The ratio of attribute sampling is an important regularization hyperparameter. The preceding Figure used a ~⅗ ratio. Many random forest implementations test, by default, 1/3 of the features for regression and sqrt(number of features) for classification.
In TF-DF, the following hyperparameters control attribute sampling:
For example, if
num_candidate_attributes_ratio=0.5, half of the features will
be tested at each node.
Disabling decision tree regularization
The decision trees in a random forest are trained without pruning (as described in Overfitting and pruning). The lack of pruning significantly increases the variance and significantly reduces the bias of the individual decision tree learning. In other words, the individual decision trees overfit, but the random forest is not.
We expect the training and test accuracy of a random forest to differ. The training accuracy of a random forest is generally much higher (sometimes equal to 100%). However, a very high training accuracy in a random forest is normal and does not indicate that the random forest is overfitted.
The two sources of randomness (bagging and attribute sampling) ensure the relative independence between the decision trees. This independence corrects the overfitting of the individual decision trees. Consequently, the ensemble is not overfitted. We'll illustrate this non-intuitive effect in the next unit.
Pure random forests train without maximum depth or minimum number of observations per leaf.
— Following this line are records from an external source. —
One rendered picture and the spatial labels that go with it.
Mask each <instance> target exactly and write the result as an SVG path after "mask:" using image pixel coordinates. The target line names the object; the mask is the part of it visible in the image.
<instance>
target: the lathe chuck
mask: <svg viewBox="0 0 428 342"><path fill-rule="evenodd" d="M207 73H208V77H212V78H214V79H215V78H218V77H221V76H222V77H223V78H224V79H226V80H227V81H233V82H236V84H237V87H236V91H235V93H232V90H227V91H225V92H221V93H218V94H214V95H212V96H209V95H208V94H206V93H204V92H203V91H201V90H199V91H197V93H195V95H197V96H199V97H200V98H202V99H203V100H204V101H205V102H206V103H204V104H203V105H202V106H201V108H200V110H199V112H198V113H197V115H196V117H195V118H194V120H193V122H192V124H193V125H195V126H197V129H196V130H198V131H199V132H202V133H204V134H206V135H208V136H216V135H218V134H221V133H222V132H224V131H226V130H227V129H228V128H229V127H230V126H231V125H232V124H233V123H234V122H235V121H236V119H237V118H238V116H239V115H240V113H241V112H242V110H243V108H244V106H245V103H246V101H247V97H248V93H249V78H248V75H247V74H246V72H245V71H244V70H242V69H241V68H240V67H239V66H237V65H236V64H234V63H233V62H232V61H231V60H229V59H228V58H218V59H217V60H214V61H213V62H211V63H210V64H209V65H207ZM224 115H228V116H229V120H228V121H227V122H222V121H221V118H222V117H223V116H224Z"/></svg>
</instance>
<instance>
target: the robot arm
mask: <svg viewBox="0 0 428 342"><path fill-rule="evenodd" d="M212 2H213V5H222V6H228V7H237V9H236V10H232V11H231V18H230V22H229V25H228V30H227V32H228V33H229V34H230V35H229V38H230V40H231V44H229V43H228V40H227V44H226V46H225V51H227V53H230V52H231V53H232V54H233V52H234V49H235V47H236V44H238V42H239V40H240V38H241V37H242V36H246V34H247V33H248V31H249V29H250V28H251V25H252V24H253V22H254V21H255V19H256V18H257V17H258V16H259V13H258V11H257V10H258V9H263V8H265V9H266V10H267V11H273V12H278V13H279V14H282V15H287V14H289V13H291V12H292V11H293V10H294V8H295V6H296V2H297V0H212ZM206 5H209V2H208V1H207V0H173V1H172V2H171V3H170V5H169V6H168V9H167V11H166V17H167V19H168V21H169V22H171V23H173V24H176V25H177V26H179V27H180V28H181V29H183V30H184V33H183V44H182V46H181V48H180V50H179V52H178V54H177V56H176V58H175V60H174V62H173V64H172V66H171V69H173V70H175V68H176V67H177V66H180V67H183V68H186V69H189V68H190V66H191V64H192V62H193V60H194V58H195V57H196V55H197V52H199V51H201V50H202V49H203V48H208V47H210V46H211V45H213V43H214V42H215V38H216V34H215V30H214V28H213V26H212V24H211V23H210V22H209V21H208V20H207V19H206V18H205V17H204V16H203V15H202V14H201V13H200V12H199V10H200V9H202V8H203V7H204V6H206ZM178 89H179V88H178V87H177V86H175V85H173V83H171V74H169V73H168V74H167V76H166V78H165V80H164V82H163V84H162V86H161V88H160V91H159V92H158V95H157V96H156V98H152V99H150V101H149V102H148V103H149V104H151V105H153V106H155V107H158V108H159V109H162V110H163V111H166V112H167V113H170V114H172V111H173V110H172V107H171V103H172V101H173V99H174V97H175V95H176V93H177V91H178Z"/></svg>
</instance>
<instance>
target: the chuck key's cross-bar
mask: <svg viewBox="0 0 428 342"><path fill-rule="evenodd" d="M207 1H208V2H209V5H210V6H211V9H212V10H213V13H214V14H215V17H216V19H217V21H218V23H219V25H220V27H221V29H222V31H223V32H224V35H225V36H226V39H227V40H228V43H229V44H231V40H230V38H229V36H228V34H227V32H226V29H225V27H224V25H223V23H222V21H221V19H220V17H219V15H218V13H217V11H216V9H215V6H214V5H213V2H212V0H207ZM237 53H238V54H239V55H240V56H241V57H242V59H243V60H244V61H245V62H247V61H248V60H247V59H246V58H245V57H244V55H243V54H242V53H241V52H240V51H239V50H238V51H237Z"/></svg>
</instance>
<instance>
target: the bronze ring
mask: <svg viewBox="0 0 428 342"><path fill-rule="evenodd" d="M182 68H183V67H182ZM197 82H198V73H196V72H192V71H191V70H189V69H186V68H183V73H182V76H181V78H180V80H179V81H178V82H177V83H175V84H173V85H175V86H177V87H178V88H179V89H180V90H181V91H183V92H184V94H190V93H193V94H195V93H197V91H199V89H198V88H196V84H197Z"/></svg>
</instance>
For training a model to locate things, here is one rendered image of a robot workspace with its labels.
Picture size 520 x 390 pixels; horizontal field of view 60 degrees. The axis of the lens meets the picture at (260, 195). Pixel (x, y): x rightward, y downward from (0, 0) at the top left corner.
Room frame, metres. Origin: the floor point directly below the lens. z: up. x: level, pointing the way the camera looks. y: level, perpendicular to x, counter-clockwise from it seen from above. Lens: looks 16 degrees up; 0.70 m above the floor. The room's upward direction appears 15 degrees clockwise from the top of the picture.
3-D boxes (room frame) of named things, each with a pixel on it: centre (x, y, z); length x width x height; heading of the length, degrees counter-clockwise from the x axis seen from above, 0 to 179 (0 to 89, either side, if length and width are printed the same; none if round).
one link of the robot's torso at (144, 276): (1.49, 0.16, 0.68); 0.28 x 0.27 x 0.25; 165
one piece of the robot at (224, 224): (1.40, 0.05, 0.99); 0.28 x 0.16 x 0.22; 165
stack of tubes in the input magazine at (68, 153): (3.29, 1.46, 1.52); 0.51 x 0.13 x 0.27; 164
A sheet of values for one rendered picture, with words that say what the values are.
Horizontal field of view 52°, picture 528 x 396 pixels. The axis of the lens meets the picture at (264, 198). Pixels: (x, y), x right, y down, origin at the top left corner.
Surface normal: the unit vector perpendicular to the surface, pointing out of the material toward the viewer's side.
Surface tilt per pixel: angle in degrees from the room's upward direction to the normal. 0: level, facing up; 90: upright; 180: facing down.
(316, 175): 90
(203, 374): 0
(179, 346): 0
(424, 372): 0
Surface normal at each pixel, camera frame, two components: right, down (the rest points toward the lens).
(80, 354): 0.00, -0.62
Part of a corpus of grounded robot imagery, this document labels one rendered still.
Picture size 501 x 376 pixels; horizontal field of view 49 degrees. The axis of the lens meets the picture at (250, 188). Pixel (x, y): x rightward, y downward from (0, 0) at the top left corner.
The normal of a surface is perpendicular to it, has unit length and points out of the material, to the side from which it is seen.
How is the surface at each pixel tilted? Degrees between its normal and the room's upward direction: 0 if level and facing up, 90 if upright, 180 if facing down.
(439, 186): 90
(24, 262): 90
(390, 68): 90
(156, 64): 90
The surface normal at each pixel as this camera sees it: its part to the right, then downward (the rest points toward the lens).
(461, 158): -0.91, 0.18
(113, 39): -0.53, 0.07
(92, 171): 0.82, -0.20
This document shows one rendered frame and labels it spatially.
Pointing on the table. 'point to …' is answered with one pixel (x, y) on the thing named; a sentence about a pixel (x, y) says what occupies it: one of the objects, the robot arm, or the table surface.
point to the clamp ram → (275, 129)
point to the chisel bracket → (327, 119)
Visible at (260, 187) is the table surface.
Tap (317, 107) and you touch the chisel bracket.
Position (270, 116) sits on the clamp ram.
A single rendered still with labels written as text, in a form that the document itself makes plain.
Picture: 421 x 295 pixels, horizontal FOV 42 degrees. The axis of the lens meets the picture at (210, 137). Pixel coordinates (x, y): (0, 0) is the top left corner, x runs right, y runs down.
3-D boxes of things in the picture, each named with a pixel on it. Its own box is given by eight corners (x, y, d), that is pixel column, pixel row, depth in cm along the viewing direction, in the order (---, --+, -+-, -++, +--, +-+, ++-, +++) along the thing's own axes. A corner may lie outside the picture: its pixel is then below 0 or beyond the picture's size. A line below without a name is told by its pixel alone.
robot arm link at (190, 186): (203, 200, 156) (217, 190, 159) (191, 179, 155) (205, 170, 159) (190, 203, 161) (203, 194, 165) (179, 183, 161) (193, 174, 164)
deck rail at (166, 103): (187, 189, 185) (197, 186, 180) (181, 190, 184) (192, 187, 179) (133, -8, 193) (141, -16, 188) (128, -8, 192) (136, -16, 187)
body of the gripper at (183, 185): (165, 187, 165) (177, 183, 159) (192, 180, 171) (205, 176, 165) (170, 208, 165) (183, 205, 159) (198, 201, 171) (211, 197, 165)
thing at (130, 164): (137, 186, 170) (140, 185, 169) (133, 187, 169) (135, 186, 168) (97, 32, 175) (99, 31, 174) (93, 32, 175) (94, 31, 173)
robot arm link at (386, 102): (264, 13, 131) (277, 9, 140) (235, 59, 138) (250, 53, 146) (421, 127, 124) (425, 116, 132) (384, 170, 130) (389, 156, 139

In practice, limiting the maximum depth and minimum number of observations per leaf is beneficial. By default, many random forest use the following defaults:
- maximum depth of ~16
- minimum number of observations per leaf of ~5.
You can tune these hyperparameters.
max_depth:to adjust the maximum depth
min_examples:to adjust the minimum number of observations
The clarity of noise
Why would random noise improve the quality of a random forest? To illustrate the benefits of random noise, Figure 22 shows the predictions of a classical (pruned) decision tree and a random forest trained on a few examples of simple two-dimensional problem with an ellipse pattern.
Ellipses patterns are notoriously hard for decision tree and decision forest algorithms to learn with axis-aligned conditions, so they make a good example. Notice that the pruned decision tree can't get the same quality of prediction as the random forest.
Figure 22. Ground truth vs. predictions generated by a single pruned decision tree and predictions generated by a random forest.
The next plot shows the predictions of the first three unpruned decision trees of the random forest; that is, the decision trees are all trained with a combination of:
- attribute sampling
- disabling pruning
Notice that the individual predictions of these three decision trees are worse than the predictions of the pruned decision tree in the preceding figure. However, since the errors of the individual decision trees are only weakly correlated, the three decision trees combine in an ensemble to create effective predictions.
Figure 23. Three unpruned decision trees that will build an effective ensemble.
Because the decision trees of a random forest are not pruned, training a random forest does not require a validation dataset. In practice, and especially on small datasets, models should be trained on all the available data.
When training a random forest, as more decision trees are added, the error almost always decreases; that is, the quality of the model almost always improves. Yes, adding more decision trees almost always reduces the error of the random forest. In other words, adding more decision trees cannot cause the random forest to overfit. At some point, the model just stops improving. Leo Breiman famously said, "Random Forests do not overfit".
For example, the following plot shows the test evaluation of a random forest model as more decision trees are added. The accuracy rapidly improves until it plateaus around 0.865. However, adding more decision trees does not make accuracy decrease; in other words,the model does not overfit. This behavior is (mostly) always true and independent of the hyperparameters.
Figure 24. Accuracy stays constant as more decision trees are added to the random forest.